Pumpkin Arms!
Here is a challenging arm workout for you to try this week!
5X10 Bicep Curls
80 (dropset) Cable Tricep Pull Downs
5X20 (each arm) Concentration Curls
4X15 (each arm) Tricep Kickbacks
5X 20 Forearm Curls
Enjoy 🙂
Okay, so I will admit I am a basic white girl when it comes to all things pumpkin spice. I mean really a girl cant help it when it is just so damn good! Am I right ladies!? These overnight oats are delish and so simple to make! It can be a great pre workout meal or a great post leg day meal too! I like to have them for breakfast. No excuses for easy meal prep girls! Just get’er done!

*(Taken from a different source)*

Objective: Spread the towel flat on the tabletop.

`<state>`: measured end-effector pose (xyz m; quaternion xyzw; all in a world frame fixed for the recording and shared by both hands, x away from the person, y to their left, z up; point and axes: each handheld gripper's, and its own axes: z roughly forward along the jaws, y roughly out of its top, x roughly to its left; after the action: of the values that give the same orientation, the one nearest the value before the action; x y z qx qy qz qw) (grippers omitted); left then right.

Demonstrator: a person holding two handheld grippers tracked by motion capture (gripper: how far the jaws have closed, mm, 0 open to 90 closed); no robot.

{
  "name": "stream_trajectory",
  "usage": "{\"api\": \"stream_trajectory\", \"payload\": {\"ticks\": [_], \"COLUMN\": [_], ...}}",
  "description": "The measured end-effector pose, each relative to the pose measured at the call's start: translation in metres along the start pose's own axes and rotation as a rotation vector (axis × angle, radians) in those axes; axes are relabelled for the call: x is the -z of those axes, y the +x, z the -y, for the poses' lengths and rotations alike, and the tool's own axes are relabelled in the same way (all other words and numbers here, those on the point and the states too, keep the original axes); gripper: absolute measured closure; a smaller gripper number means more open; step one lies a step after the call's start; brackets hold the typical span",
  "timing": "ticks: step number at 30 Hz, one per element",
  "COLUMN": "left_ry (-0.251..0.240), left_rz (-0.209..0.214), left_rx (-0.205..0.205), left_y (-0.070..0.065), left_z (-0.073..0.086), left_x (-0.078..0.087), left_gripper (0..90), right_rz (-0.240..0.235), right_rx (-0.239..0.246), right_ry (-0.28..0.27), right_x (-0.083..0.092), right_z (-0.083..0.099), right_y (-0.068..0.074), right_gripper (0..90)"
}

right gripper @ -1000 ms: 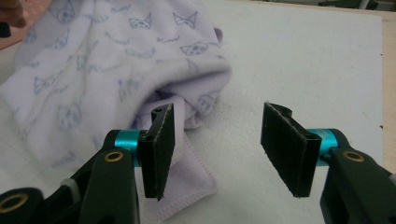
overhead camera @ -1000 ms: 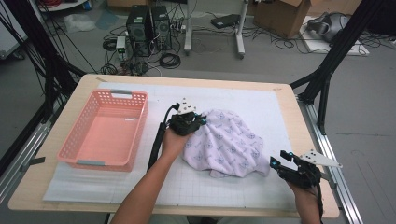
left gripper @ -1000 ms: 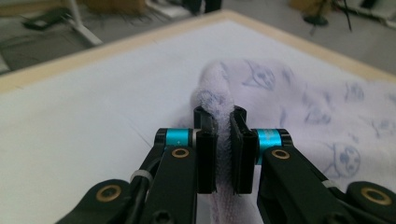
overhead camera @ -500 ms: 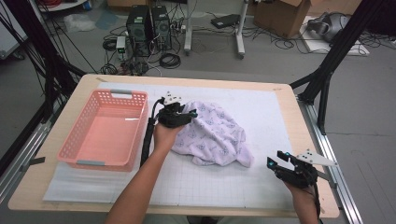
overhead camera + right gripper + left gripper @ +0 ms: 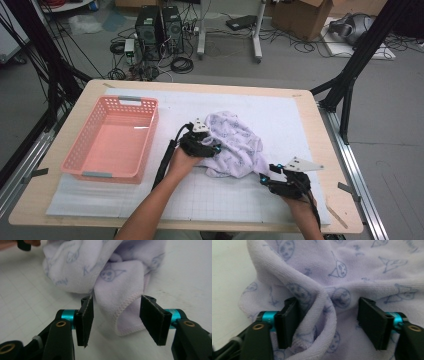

Pumpkin Pie Protein Overnight Oats:
1/2 cup (120g) plain coconut yogurt
1 scoop protein powder ( can be plain)
1/2 cup (122g) pumpkin puree
1/4 cup (25g) old fashioned oats (gluten free if necessary)
1 tbsp (12g) powdered stevia
1/4 tsp ground cinnamon
1/4 tsp pumpkin spice
Add all of the ingredients to a mason jar or plastic container with a tight fitting lid, and stir until thoroughly combined. Cover and refrigerate for 8 hours or overnight. Serve cold.
NOTE: Any oats will work including instant, steel cut, and others, any sweetner will work as well.